*TASK*
Lift out each line of the data that holds "valued".

Dataset records:
_ _ _ _
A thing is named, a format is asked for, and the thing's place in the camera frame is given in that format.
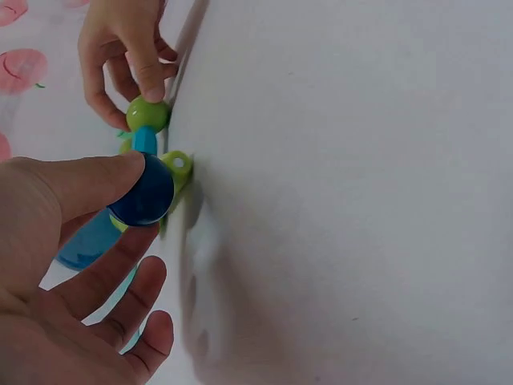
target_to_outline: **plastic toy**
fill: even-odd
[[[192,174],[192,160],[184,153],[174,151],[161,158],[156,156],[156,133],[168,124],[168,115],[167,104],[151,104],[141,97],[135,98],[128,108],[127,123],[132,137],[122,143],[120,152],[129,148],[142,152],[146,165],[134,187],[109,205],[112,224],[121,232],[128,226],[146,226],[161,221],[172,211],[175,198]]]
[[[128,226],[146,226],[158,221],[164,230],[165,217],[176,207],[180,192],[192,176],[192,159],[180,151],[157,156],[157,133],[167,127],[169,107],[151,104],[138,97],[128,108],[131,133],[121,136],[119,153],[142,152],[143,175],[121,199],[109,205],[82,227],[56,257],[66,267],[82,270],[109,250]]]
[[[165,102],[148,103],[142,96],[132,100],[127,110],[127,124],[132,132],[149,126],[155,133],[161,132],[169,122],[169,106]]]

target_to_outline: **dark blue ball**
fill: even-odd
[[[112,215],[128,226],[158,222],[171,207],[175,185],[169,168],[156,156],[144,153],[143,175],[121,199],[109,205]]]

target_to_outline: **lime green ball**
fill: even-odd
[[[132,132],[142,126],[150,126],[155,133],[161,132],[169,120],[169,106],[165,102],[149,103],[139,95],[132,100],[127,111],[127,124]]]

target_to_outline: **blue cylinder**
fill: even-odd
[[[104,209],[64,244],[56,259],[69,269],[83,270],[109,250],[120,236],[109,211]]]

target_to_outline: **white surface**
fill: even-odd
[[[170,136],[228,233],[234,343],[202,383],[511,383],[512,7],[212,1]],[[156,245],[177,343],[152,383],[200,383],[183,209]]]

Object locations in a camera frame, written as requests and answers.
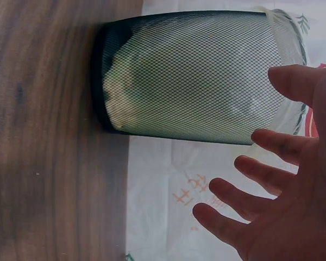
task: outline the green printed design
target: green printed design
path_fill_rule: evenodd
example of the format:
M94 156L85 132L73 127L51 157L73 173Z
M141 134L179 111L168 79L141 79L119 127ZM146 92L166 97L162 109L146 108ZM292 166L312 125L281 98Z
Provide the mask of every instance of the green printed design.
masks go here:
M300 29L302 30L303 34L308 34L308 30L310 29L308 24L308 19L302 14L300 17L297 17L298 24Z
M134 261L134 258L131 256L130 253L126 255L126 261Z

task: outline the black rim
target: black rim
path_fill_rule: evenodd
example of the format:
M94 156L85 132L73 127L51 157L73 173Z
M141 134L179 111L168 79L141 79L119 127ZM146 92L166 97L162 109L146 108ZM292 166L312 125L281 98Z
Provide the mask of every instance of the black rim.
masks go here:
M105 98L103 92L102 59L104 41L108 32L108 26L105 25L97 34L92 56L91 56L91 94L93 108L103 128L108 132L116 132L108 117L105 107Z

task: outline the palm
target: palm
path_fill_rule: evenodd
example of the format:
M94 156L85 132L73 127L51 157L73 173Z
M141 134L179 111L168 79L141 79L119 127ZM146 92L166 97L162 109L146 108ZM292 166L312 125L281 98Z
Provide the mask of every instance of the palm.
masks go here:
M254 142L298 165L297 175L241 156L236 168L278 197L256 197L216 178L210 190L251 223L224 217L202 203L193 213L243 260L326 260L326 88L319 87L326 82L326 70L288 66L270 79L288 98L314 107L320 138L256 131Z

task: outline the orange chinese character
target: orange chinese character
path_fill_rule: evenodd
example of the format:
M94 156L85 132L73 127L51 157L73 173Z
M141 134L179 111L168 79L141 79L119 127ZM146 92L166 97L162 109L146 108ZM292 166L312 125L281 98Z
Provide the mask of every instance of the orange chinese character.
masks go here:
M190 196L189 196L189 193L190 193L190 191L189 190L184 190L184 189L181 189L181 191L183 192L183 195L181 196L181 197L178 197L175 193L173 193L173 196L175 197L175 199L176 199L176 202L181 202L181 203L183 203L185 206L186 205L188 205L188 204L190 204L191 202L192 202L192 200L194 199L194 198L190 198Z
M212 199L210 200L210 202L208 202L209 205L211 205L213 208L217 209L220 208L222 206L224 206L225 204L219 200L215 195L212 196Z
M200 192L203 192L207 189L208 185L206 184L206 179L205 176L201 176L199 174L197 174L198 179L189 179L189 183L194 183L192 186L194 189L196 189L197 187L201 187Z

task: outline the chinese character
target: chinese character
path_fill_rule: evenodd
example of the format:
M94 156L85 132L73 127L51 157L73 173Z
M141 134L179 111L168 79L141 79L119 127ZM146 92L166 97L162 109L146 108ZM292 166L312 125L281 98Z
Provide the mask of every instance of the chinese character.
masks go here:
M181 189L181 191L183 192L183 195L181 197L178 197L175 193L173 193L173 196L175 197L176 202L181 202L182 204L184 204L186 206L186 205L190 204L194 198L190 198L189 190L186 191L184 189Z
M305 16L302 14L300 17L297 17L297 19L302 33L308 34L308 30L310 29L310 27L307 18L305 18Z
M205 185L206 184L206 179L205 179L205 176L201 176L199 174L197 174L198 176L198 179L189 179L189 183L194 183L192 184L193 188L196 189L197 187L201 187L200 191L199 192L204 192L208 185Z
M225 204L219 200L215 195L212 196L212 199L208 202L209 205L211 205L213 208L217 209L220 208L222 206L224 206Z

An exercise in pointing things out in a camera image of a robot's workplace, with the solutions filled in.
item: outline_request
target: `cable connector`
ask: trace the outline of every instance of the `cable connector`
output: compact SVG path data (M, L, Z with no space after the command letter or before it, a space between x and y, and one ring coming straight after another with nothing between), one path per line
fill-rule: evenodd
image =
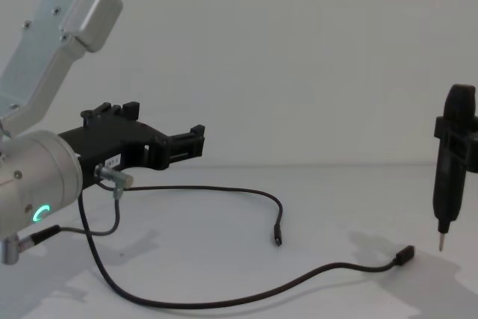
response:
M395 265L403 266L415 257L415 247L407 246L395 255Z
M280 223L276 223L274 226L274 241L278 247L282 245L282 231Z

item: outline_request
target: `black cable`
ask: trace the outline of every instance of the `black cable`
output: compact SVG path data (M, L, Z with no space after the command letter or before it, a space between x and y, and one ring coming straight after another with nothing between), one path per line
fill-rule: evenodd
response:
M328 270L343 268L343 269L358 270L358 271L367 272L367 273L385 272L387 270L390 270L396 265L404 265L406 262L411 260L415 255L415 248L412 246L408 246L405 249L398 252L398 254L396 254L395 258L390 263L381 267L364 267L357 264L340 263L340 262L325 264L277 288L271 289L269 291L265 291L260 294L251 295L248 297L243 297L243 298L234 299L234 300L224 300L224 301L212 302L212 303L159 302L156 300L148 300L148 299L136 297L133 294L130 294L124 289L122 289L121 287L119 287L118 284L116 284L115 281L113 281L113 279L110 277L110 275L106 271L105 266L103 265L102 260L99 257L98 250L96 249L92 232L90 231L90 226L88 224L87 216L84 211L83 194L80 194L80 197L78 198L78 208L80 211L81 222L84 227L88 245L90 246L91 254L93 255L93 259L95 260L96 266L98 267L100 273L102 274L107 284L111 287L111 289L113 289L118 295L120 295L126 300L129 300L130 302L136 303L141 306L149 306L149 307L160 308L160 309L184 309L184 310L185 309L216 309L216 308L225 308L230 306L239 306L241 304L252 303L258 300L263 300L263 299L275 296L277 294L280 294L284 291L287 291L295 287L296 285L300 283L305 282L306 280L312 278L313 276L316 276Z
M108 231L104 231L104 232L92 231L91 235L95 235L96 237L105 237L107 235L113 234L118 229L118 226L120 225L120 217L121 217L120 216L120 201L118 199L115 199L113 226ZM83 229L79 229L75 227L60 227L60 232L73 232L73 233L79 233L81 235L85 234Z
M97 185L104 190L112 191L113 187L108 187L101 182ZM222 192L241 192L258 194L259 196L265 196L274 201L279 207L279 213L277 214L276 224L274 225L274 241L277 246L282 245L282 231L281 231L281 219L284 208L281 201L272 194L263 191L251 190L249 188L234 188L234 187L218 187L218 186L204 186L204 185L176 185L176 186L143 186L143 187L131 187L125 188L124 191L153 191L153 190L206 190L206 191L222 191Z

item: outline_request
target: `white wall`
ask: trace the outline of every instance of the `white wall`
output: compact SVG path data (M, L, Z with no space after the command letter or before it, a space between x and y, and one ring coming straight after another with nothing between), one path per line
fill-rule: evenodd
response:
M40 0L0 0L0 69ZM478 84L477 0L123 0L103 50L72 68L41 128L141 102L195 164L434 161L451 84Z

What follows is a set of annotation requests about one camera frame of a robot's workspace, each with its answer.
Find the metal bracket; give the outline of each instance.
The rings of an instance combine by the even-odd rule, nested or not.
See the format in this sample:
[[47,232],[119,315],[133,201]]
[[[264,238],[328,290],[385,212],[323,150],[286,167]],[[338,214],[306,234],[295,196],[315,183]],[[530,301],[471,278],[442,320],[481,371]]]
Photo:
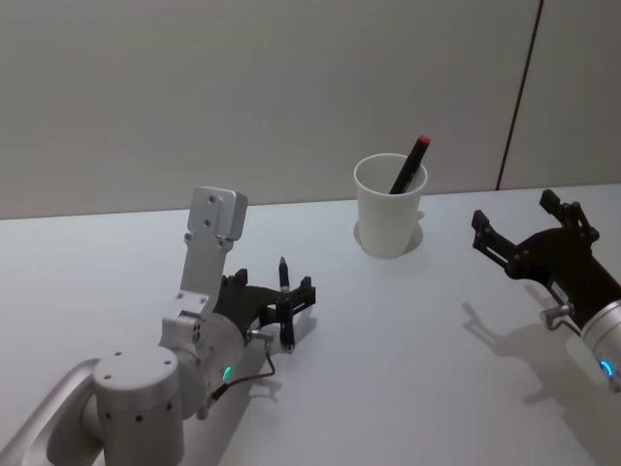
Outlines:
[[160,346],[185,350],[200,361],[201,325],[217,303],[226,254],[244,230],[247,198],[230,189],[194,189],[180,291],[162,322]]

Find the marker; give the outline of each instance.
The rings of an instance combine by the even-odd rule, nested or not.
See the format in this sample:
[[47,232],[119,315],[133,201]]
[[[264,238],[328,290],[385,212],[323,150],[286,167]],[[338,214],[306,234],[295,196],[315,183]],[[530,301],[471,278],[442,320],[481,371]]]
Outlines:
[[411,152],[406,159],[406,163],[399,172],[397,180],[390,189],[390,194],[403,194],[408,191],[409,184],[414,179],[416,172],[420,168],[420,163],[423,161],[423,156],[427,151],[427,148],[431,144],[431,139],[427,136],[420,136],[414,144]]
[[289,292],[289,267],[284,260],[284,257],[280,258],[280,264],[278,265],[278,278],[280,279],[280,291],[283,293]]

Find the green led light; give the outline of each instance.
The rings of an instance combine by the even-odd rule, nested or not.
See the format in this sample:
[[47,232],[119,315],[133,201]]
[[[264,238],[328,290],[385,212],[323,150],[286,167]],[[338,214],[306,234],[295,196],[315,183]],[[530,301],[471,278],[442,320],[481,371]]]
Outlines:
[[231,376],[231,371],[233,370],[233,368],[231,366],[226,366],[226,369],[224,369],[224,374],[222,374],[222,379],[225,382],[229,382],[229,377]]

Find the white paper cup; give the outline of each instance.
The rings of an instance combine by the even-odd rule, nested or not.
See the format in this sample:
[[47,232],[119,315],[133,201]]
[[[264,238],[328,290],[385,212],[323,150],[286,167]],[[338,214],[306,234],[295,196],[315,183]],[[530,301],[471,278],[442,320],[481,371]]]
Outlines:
_ _ _ _
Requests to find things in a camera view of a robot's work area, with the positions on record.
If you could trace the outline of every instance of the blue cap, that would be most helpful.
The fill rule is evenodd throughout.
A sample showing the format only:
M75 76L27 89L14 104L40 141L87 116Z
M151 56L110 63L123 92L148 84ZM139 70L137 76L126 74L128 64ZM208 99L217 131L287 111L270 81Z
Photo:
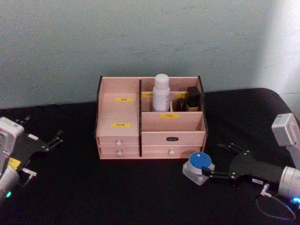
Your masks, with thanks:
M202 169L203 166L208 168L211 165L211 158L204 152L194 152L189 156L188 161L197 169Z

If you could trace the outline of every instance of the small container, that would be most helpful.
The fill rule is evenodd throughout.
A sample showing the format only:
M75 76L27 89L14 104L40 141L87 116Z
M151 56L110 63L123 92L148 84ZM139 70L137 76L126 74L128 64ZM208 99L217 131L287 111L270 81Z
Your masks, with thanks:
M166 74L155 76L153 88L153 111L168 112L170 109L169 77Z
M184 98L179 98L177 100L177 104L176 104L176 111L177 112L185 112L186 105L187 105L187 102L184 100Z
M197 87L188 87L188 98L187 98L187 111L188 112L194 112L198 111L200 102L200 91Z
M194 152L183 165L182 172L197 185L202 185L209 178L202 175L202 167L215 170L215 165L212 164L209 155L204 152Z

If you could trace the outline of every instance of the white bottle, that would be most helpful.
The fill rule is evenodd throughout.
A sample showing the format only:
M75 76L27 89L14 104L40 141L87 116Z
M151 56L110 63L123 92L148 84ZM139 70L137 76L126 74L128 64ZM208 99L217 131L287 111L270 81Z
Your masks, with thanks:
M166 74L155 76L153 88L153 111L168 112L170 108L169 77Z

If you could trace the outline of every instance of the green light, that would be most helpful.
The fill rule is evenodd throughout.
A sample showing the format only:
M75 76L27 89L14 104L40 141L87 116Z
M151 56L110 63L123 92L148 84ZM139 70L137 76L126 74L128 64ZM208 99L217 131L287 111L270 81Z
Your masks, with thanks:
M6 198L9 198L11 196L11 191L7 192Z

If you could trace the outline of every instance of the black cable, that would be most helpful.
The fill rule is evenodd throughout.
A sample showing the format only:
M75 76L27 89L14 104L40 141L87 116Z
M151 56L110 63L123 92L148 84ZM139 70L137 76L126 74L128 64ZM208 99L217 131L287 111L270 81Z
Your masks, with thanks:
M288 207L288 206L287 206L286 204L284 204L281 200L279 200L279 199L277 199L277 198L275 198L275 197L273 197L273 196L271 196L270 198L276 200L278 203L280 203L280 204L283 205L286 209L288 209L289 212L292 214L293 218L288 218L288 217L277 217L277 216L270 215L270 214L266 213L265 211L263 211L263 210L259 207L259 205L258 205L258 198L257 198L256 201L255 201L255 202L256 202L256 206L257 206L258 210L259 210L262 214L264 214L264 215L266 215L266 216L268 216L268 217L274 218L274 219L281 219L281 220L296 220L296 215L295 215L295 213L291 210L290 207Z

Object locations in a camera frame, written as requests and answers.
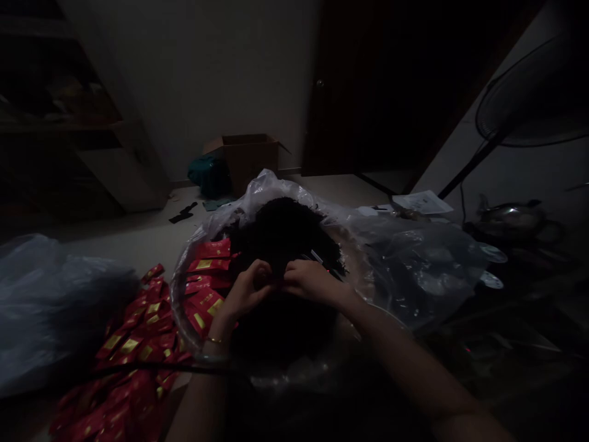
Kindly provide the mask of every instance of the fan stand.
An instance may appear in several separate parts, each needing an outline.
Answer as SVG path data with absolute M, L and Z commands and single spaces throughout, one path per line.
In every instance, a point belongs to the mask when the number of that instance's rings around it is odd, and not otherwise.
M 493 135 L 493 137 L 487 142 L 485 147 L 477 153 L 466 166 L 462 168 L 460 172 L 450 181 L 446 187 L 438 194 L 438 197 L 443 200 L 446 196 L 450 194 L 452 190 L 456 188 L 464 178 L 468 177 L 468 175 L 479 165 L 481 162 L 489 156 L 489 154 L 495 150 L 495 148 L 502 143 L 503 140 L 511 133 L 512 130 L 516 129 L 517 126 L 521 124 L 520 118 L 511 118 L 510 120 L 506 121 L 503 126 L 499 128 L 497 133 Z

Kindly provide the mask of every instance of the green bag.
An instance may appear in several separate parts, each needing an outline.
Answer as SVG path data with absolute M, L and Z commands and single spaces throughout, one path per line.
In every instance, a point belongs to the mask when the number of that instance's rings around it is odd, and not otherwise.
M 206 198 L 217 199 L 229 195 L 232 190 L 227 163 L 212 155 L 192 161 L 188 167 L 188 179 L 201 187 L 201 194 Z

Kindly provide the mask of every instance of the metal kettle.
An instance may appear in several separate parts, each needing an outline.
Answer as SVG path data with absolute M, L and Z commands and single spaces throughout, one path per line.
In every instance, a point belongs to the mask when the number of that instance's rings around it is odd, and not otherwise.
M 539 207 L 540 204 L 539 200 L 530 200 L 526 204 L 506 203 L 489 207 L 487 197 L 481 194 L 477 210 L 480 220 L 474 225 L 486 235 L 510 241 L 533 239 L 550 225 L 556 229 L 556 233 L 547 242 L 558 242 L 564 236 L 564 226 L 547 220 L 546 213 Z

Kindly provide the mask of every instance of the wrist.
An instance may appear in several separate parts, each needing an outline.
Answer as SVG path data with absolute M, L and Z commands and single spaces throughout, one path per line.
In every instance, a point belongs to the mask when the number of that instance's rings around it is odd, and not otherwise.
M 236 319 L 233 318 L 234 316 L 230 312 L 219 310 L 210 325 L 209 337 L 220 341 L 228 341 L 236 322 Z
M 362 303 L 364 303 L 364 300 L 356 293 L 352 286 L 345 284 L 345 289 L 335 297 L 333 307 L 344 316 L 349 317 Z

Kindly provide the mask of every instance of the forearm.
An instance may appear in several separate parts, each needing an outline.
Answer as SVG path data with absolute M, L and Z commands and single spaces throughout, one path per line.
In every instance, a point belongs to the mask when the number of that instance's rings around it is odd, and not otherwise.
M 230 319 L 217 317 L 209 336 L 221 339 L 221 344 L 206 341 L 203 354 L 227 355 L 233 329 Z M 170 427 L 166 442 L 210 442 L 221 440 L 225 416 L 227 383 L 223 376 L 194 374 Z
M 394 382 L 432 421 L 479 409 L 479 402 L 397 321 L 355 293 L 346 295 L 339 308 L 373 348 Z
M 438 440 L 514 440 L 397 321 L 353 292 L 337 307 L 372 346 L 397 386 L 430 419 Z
_ _ _ _
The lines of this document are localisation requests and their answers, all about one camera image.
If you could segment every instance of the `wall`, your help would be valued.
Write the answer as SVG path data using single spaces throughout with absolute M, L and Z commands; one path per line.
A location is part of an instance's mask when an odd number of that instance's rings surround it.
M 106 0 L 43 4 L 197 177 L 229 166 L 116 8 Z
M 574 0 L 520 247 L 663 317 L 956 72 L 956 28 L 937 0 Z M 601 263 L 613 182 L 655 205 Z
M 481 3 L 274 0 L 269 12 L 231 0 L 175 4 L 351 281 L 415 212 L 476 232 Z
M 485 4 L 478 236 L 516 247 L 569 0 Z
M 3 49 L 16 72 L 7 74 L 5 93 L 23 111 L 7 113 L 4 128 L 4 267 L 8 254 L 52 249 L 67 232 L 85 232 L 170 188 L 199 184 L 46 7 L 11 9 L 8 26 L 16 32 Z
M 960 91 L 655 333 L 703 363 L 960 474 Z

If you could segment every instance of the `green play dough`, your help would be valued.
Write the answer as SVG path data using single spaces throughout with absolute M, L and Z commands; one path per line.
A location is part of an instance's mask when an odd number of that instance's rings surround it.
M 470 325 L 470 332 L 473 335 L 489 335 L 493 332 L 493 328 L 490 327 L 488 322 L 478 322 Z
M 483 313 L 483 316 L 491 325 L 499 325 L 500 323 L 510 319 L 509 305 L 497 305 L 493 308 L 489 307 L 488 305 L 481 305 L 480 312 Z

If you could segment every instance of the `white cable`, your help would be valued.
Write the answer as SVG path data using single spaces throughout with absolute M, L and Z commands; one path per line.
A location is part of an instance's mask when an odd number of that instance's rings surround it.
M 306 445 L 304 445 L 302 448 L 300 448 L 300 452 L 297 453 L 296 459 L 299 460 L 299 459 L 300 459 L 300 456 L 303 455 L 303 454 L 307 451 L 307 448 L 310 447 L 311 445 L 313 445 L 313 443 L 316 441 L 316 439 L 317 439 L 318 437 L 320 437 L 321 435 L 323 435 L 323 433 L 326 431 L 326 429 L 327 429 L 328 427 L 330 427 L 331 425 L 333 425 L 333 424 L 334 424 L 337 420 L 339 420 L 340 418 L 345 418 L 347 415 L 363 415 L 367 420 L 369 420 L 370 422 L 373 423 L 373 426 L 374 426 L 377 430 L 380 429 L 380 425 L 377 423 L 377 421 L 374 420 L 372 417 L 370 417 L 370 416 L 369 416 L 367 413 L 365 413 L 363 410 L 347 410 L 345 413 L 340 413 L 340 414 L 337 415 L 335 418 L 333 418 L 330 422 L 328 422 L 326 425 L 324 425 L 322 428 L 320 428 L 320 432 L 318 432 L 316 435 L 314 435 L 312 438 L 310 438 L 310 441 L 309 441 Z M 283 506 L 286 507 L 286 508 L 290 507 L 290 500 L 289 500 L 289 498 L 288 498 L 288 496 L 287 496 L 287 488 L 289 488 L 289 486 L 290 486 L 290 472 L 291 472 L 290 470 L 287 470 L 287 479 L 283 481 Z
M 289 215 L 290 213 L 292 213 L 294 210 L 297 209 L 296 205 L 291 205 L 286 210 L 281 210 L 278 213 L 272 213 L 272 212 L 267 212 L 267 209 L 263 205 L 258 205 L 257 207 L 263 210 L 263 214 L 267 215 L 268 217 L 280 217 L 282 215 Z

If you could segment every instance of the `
_ _ _ _
*OUTPUT BELOW*
If you could segment every instance of the `wall`, your help would be valued.
If you could segment every instance of the `green play dough`, your help would be valued.
If you could segment every instance of the `white cable`, your help would be valued.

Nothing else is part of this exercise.